I am a fervent believer in the NHS. I consider it a privilege to work in a healthcare system that is the envy of much of the world for it’s quality and cost effectiveness. I believe in primary care as the cornerstone of our NHS. I have always argued passionately that primary care must remain free at point of delivery because, you guessed it, I’m thinking of the patients.
Today I was reminded that for too many patients a service with no charge is also perceived to have no value. Cancel your solicitor, accountant or hairdresser at short notice and expect to be charged, cancel your GP in favour of a manicure and then complain that they haven’t made you better! Ha!
All the while the GPs are seeing more patients than ever before, patients who are more complex and more demanding by the day. They are working longer hours, shouldering greater risks, earning less money and facing ever greater challenges to keep their practices afloat.

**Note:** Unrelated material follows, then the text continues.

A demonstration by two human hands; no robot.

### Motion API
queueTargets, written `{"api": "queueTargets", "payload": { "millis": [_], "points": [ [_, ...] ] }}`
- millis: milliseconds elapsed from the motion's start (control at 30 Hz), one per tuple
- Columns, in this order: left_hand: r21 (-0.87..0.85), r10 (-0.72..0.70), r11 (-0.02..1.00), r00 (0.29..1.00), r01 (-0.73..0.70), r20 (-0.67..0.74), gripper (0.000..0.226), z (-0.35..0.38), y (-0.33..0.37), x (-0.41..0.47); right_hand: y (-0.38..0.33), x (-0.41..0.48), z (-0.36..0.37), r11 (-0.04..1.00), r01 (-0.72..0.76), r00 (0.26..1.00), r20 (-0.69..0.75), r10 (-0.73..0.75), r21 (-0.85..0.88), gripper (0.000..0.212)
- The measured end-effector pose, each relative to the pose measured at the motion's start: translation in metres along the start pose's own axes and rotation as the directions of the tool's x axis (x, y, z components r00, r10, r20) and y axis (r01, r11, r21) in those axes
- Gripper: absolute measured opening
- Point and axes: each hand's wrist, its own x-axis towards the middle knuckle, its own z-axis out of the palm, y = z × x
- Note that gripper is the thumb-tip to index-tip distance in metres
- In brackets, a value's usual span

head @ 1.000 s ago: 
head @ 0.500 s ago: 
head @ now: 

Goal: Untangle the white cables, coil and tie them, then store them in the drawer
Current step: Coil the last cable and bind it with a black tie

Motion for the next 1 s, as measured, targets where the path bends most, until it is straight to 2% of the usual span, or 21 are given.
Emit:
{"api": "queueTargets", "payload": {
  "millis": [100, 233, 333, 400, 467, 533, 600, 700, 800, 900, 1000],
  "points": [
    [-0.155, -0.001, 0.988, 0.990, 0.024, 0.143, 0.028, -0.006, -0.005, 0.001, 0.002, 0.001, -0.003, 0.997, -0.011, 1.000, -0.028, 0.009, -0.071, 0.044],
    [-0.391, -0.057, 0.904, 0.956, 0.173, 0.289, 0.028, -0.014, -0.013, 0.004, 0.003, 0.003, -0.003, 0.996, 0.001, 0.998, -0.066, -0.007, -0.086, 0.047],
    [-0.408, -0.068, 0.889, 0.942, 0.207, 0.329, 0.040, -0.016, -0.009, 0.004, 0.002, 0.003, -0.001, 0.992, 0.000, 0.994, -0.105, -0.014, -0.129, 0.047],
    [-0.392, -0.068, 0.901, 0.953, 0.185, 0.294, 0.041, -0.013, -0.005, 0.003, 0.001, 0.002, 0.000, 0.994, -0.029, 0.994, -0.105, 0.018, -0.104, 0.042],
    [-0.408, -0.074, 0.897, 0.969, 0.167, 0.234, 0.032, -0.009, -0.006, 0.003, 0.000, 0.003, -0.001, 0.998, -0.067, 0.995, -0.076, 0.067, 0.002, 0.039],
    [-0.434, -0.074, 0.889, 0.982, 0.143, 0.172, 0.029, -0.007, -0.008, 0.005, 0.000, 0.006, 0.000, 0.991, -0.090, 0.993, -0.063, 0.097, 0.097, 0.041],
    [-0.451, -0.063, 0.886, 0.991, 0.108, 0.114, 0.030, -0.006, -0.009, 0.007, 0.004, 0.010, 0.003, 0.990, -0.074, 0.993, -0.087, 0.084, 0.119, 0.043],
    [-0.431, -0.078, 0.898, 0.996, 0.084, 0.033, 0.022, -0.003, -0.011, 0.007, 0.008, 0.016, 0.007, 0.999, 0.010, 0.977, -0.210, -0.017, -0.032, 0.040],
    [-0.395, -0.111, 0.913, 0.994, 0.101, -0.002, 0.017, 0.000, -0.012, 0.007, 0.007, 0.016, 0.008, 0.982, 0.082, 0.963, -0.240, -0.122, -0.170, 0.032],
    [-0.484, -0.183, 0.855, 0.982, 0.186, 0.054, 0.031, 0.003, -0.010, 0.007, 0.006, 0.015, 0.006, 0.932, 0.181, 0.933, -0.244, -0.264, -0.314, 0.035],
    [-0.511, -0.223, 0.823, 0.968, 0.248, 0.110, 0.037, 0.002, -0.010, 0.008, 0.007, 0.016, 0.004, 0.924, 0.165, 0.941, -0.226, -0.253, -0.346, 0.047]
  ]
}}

In doing so these GPs are propping up a system on it’s knees. A system broken by underinvestment and constant use as a political football, and now damaged further still by a government and right wing press that stoke ever greater patient expectation and demand, whilst failing to provide the funding to meet it. It’s almost as though they want the whole thing to crumble….
Today I’m not thinking of the patients, I’m thinking of those doctors exhausted, stressed, anxious, overburdened and ploughing through the endless 10 minute consultations on this sunny day. I’m wondering how long they can keep primary care afloat for the sake of the patients. I’m wondering how long they should.